• **Exercise requirements**
Check each line below for the word "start", and copy those that have it.

• **Data extract**
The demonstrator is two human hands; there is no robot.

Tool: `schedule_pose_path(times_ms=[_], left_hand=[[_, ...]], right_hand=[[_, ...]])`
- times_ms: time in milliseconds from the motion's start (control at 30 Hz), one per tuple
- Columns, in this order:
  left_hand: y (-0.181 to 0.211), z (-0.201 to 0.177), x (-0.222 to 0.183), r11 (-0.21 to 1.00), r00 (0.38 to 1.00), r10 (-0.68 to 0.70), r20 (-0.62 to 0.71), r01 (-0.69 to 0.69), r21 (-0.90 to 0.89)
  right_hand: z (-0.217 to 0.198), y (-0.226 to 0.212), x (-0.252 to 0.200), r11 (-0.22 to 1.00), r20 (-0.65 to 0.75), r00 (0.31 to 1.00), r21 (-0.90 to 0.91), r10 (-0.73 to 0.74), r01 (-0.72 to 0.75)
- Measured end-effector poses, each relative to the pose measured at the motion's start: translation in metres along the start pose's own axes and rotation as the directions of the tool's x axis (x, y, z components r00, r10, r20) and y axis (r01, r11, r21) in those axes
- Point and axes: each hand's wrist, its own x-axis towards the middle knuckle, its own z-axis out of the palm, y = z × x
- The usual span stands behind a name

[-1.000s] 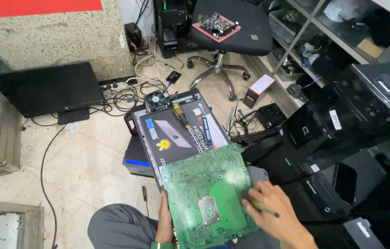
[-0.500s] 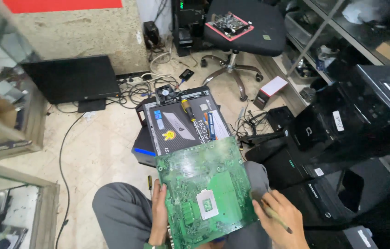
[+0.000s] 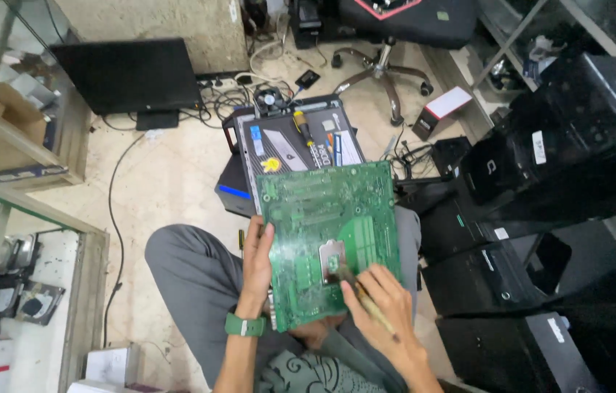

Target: Cleaning a motherboard with a brush and using a screwdriver to work on a computer component.

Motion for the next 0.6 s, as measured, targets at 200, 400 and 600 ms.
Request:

• **Answer to this problem**
- times_ms: time in milliseconds from the motion's start (control at 30 Hz), one per tuple
- Measured end-effector poses, each relative to the pose measured at the motion's start: translation in metres along the start pose's own axes and rotation as the directions of the tool's x axis (x, y, z components r00, r10, r20) and y axis (r01, r11, r21) in those axes

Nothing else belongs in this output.